Excerpts from a dataset:

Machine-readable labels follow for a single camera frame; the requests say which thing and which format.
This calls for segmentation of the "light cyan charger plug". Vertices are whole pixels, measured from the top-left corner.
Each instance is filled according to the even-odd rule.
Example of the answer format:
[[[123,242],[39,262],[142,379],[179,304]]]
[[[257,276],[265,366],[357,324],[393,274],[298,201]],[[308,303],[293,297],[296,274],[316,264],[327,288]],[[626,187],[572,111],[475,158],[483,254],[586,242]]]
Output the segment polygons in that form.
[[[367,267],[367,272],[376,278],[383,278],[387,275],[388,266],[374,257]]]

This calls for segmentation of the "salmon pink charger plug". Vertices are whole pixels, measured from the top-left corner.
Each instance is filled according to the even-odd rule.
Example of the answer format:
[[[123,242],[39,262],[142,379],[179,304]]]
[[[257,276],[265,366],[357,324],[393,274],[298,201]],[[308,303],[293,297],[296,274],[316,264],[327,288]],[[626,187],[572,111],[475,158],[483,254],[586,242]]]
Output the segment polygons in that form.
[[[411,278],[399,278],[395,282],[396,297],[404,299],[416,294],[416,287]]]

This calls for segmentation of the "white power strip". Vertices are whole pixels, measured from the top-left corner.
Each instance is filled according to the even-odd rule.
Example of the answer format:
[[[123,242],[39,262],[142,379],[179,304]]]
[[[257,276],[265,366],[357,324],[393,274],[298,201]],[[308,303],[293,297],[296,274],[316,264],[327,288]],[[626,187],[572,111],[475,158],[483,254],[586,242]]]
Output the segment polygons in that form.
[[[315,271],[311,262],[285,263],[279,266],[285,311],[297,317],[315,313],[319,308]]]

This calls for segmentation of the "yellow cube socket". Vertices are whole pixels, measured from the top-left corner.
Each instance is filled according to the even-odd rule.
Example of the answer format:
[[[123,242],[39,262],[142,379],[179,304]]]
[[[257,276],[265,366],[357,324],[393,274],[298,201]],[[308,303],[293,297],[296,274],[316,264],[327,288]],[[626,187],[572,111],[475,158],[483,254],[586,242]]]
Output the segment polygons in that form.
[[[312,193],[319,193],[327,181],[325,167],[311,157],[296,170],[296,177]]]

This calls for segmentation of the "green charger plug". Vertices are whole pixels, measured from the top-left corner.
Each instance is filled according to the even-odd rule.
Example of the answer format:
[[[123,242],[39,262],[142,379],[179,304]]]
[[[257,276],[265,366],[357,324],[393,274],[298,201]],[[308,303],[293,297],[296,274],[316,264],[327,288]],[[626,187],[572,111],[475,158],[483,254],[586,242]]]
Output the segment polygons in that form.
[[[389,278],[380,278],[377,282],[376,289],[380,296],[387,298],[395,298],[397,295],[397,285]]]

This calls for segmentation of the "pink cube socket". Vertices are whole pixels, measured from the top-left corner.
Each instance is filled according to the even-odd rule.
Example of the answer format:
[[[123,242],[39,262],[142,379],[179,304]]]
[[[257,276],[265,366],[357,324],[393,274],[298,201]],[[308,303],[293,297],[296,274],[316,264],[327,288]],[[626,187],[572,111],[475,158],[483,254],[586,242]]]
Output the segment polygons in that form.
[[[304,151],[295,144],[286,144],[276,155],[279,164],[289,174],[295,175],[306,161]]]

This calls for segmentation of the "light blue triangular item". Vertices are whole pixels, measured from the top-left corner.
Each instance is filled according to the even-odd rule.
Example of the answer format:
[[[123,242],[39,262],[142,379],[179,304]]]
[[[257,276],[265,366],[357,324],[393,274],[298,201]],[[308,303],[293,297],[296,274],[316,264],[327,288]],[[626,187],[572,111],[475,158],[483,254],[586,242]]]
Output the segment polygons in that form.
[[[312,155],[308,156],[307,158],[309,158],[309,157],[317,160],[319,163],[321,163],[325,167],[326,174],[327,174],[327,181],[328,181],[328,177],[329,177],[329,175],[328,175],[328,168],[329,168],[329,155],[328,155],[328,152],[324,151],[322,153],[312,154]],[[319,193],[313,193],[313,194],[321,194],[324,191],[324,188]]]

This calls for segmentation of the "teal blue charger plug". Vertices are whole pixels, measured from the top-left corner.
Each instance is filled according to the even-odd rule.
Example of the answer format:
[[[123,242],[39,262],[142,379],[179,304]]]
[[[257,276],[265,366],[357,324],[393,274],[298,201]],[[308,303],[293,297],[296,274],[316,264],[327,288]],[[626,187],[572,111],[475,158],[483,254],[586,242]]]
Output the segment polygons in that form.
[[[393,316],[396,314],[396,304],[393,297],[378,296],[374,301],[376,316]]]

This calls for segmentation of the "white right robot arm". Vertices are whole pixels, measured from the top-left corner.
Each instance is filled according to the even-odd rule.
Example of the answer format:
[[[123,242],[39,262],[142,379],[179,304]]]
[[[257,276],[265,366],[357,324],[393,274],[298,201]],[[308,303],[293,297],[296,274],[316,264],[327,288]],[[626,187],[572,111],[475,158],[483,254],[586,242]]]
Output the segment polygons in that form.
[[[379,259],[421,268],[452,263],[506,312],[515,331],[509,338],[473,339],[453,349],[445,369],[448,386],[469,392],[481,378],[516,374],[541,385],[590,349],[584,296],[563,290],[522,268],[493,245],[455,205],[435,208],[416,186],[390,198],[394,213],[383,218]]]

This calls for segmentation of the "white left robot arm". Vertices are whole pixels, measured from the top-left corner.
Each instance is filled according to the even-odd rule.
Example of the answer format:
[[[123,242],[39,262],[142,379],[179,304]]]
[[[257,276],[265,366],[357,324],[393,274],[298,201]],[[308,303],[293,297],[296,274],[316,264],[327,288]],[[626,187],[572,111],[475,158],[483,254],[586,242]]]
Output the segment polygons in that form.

:: Exercise prompt ::
Transcribe, in full, each record that appears above.

:: Exercise answer ::
Machine-readable labels follow for a single camera frame; the requests say which thing and which format.
This calls for segmentation of the "light cyan charger plug". Vertices are whole pixels, measured from the top-left corner.
Each instance is filled according to the even-odd rule.
Example of the answer format:
[[[123,242],[39,262],[142,379],[179,304]]]
[[[257,276],[265,366],[357,324],[393,274],[298,201]],[[308,303],[293,297],[296,274],[316,264],[327,288]],[[626,187],[572,111],[475,158],[483,254],[586,242]]]
Output the segment polygons in that form.
[[[367,267],[367,272],[376,278],[383,278],[387,275],[388,266],[374,257]]]

This calls for segmentation of the "salmon pink charger plug". Vertices are whole pixels, measured from the top-left corner.
Each instance is filled according to the even-odd rule.
Example of the answer format:
[[[123,242],[39,262],[142,379],[179,304]]]
[[[257,276],[265,366],[357,324],[393,274],[298,201]],[[308,303],[293,297],[296,274],[316,264],[327,288]],[[626,187],[572,111],[475,158],[483,254],[586,242]]]
Output the segment polygons in that form.
[[[411,278],[399,278],[395,282],[396,297],[404,299],[416,294],[416,287]]]

This calls for segmentation of the "white power strip". Vertices are whole pixels, measured from the top-left corner.
Each instance is filled according to the even-odd rule.
Example of the answer format:
[[[123,242],[39,262],[142,379],[179,304]]]
[[[257,276],[265,366],[357,324],[393,274],[298,201]],[[308,303],[293,297],[296,274],[316,264],[327,288]],[[626,187],[572,111],[475,158],[483,254],[586,242]]]
Output the segment polygons in that form.
[[[315,271],[311,262],[285,263],[279,266],[285,311],[297,317],[315,313],[319,308]]]

This calls for segmentation of the "yellow cube socket". Vertices are whole pixels, measured from the top-left corner.
Each instance is filled according to the even-odd rule.
Example of the answer format:
[[[123,242],[39,262],[142,379],[179,304]]]
[[[257,276],[265,366],[357,324],[393,274],[298,201]],[[308,303],[293,297],[296,274],[316,264],[327,288]],[[626,187],[572,111],[475,158],[483,254],[586,242]]]
Output the segment polygons in that form.
[[[312,193],[319,193],[327,181],[325,167],[311,157],[296,170],[296,177]]]

This calls for segmentation of the "green charger plug". Vertices are whole pixels, measured from the top-left corner.
Each instance is filled according to the even-odd rule.
Example of the answer format:
[[[123,242],[39,262],[142,379],[179,304]]]
[[[257,276],[265,366],[357,324],[393,274],[298,201]],[[308,303],[293,297],[296,274],[316,264],[327,288]],[[626,187],[572,111],[475,158],[483,254],[586,242]]]
Output the segment polygons in that form.
[[[389,278],[380,278],[377,282],[376,289],[380,296],[387,298],[395,298],[397,295],[397,285]]]

This calls for segmentation of the "pink cube socket". Vertices are whole pixels, measured from the top-left corner.
Each instance is filled according to the even-odd rule.
Example of the answer format:
[[[123,242],[39,262],[142,379],[179,304]]]
[[[257,276],[265,366],[357,324],[393,274],[298,201]],[[308,303],[293,297],[296,274],[316,264],[327,288]],[[626,187],[572,111],[475,158],[483,254],[586,242]]]
Output the segment polygons in that form.
[[[304,151],[295,144],[286,144],[276,155],[279,164],[289,174],[295,175],[306,161]]]

This calls for segmentation of the "light blue triangular item". Vertices are whole pixels, measured from the top-left corner.
Each instance is filled according to the even-odd rule.
Example of the answer format:
[[[123,242],[39,262],[142,379],[179,304]]]
[[[257,276],[265,366],[357,324],[393,274],[298,201]],[[308,303],[293,297],[296,274],[316,264],[327,288]],[[626,187],[572,111],[475,158],[483,254],[586,242]]]
Output the segment polygons in that form.
[[[312,155],[308,156],[307,158],[309,158],[309,157],[317,160],[319,163],[321,163],[325,167],[326,174],[327,174],[327,181],[328,181],[328,177],[329,177],[329,175],[328,175],[328,168],[329,168],[329,155],[328,155],[328,152],[324,151],[322,153],[312,154]],[[319,193],[313,193],[313,194],[321,194],[324,191],[324,188]]]

This calls for segmentation of the "teal blue charger plug". Vertices are whole pixels, measured from the top-left corner.
Each instance is filled according to the even-odd rule.
Example of the answer format:
[[[123,242],[39,262],[142,379],[179,304]]]
[[[257,276],[265,366],[357,324],[393,274],[298,201]],[[308,303],[293,297],[296,274],[316,264],[327,288]],[[626,187],[572,111],[475,158],[483,254],[586,242]]]
Output the segment polygons in that form.
[[[393,316],[396,314],[396,304],[393,297],[378,296],[374,301],[376,316]]]

This calls for segmentation of the "white right robot arm". Vertices are whole pixels, measured from the top-left corner.
Each instance is filled according to the even-odd rule.
Example of the answer format:
[[[123,242],[39,262],[142,379],[179,304]]]
[[[257,276],[265,366],[357,324],[393,274],[298,201]],[[308,303],[293,297],[296,274],[316,264],[327,288]],[[626,187],[572,111],[475,158],[483,254],[586,242]]]
Output the segment polygons in that form.
[[[379,259],[421,268],[452,263],[506,312],[515,331],[509,338],[473,339],[453,349],[445,369],[448,386],[469,392],[481,378],[516,374],[541,385],[590,349],[584,296],[563,290],[522,268],[493,245],[455,205],[435,208],[416,186],[390,198],[394,213],[383,218]]]

This calls for segmentation of the "white left robot arm". Vertices are whole pixels, measured from the top-left corner.
Each instance is filled according to the even-odd rule.
Example of the answer format:
[[[123,242],[39,262],[142,379],[179,304]]]
[[[257,276],[265,366],[357,324],[393,274],[298,201]],[[308,303],[293,297],[296,274],[316,264],[327,288]],[[626,187],[572,111],[475,158],[483,254],[586,242]]]
Output the segment polygons in that form.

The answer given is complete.